# [BRIEF]
Reproduce the material below only from the line with "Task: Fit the" to the line with "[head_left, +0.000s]", both included, keeping each line exact and dropping the pictures.

*** Begin section ***

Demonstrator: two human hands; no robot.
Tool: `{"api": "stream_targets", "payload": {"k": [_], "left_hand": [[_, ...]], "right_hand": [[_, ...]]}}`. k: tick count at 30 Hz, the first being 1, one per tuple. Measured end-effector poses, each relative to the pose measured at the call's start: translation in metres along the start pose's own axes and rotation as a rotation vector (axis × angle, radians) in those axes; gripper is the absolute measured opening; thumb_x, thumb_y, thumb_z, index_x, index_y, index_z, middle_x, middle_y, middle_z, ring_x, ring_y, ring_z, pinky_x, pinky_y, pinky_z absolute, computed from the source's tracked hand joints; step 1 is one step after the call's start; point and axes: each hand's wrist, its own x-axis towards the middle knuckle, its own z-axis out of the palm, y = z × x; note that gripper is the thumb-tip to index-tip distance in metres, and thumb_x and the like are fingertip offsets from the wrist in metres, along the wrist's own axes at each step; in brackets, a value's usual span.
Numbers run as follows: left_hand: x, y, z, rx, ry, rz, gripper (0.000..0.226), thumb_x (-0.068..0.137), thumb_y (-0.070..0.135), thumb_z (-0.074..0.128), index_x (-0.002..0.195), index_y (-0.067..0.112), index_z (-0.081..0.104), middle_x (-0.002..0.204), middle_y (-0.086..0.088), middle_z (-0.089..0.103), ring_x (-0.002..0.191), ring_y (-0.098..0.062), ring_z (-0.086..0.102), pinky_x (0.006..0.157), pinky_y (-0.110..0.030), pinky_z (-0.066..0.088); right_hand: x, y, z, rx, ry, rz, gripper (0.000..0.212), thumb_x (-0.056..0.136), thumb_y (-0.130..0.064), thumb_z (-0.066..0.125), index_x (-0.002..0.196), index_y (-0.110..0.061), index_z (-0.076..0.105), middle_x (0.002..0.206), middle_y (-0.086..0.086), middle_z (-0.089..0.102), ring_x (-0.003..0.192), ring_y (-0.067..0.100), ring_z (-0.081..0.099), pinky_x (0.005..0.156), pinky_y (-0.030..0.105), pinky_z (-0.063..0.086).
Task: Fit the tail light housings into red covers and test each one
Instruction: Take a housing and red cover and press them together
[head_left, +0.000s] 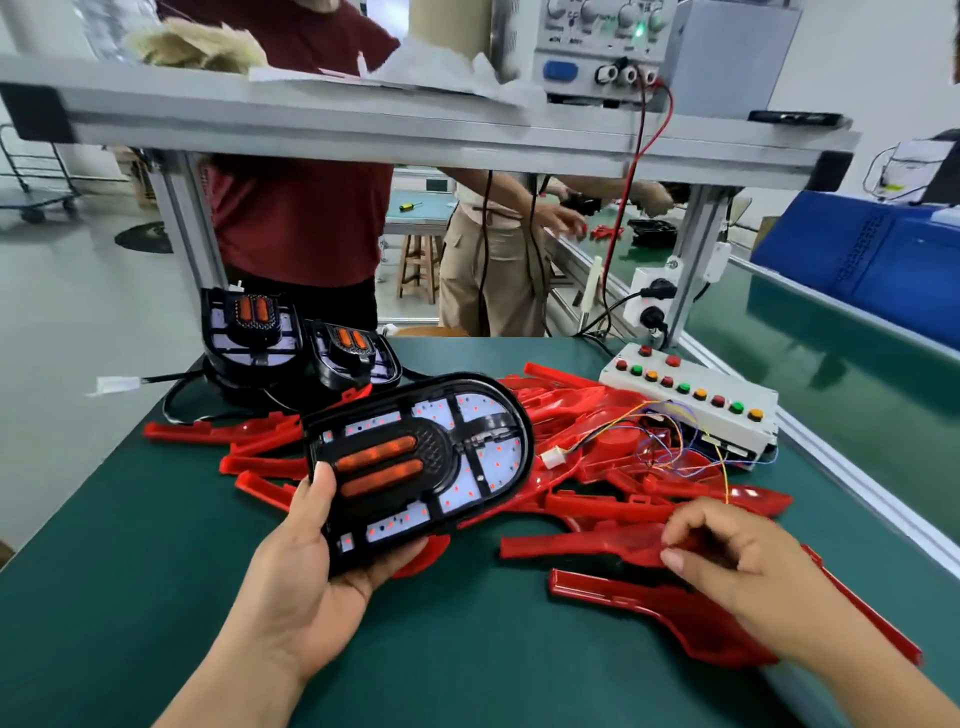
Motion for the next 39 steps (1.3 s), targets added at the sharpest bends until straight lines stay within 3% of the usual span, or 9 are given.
{"api": "stream_targets", "payload": {"k": [3, 6, 9, 13, 15, 20, 27, 32, 39], "left_hand": [[0.0, 0.001, 0.0, 0.009, -0.011, 0.006, 0.06, 0.081, 0.045, 0.052, 0.131, 0.012, 0.058, 0.111, -0.016, 0.072, 0.09, -0.033, 0.073, 0.057, -0.041, 0.059], [0.0, 0.0, 0.001, 0.016, -0.02, 0.022, 0.062, 0.078, 0.045, 0.053, 0.13, 0.011, 0.059, 0.109, -0.016, 0.073, 0.088, -0.032, 0.073, 0.056, -0.04, 0.059], [0.001, 0.0, -0.001, 0.028, -0.033, 0.033, 0.062, 0.078, 0.045, 0.054, 0.129, 0.012, 0.059, 0.108, -0.015, 0.073, 0.088, -0.032, 0.074, 0.056, -0.04, 0.059], [0.002, -0.001, 0.0, 0.101, -0.052, 0.066, 0.06, 0.077, 0.046, 0.054, 0.127, 0.014, 0.058, 0.106, -0.013, 0.074, 0.084, -0.03, 0.074, 0.055, -0.039, 0.059], [0.003, -0.004, 0.003, 0.17, -0.063, 0.1, 0.053, 0.079, 0.047, 0.053, 0.124, 0.02, 0.058, 0.107, -0.011, 0.074, 0.084, -0.03, 0.074, 0.056, -0.04, 0.059], [0.003, -0.011, 0.005, 0.302, -0.113, 0.163, 0.031, 0.09, 0.047, 0.047, 0.117, 0.036, 0.057, 0.111, -0.004, 0.073, 0.094, -0.028, 0.073, 0.066, -0.046, 0.059], [-0.002, -0.01, 0.006, 0.303, -0.179, 0.228, 0.034, 0.084, 0.048, 0.05, 0.117, 0.04, 0.057, 0.114, -0.001, 0.072, 0.097, -0.026, 0.072, 0.062, -0.041, 0.058], [-0.005, -0.009, 0.007, 0.287, -0.19, 0.221, 0.039, 0.081, 0.048, 0.052, 0.118, 0.039, 0.056, 0.114, -0.005, 0.072, 0.098, -0.029, 0.072, 0.061, -0.04, 0.058], [-0.008, -0.01, 0.009, 0.272, -0.177, 0.234, 0.045, 0.08, 0.043, 0.056, 0.123, 0.035, 0.052, 0.116, -0.006, 0.071, 0.098, -0.03, 0.071, 0.06, -0.039, 0.058]], "right_hand": [[0.004, 0.001, -0.003, 0.195, 0.071, 0.0, 0.04, 0.079, 0.01, 0.069, 0.095, -0.026, 0.071, 0.078, -0.011, 0.065, 0.072, 0.0, 0.056, 0.071, 0.009, 0.044], [0.01, 0.002, -0.008, 0.494, 0.06, 0.102, 0.033, 0.08, -0.002, 0.063, 0.102, -0.023, 0.075, 0.078, 0.002, 0.064, 0.063, 0.005, 0.053, 0.057, 0.013, 0.043], [0.016, 0.0, -0.012, 0.687, 0.113, 0.165, 0.025, 0.078, -0.009, 0.057, 0.093, -0.013, 0.077, 0.076, 0.016, 0.069, 0.052, 0.008, 0.046, 0.044, 0.013, 0.034], [0.028, -0.009, -0.031, 0.89, 0.278, 0.138, 0.028, 0.08, -0.009, 0.05, 0.077, -0.013, 0.078, 0.061, 0.003, 0.061, 0.044, 0.007, 0.038, 0.046, 0.019, 0.02], [0.038, -0.022, -0.034, 0.944, 0.266, 0.121, 0.028, 0.081, -0.011, 0.05, 0.075, -0.012, 0.077, 0.06, 0.001, 0.061, 0.043, 0.005, 0.039, 0.045, 0.019, 0.021], [0.063, -0.069, 0.005, 0.768, -0.035, 0.139, 0.019, 0.08, -0.014, 0.059, 0.075, -0.005, 0.074, 0.06, 0.004, 0.058, 0.042, 0.006, 0.037, 0.037, 0.012, 0.024], [0.071, -0.087, 0.042, 0.602, -0.176, 0.271, 0.024, 0.096, -0.006, 0.053, 0.077, -0.004, 0.067, 0.058, 0.009, 0.043, 0.041, 0.007, 0.032, 0.034, 0.013, 0.022], [0.067, -0.083, 0.057, 0.557, -0.069, 0.325, 0.022, 0.094, -0.013, 0.06, 0.072, -0.013, 0.061, 0.051, 0.004, 0.045, 0.041, 0.011, 0.035, 0.036, 0.017, 0.024], [0.062, -0.074, 0.068, 0.386, 0.176, 0.232, 0.029, 0.093, -0.027, 0.064, 0.065, -0.02, 0.063, 0.039, 0.0, 0.05, 0.034, 0.008, 0.039, 0.037, 0.017, 0.032]]}}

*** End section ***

# [EXERCISE RESULT]
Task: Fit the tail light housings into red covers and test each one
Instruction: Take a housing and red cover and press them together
[head_left, +0.000s] 

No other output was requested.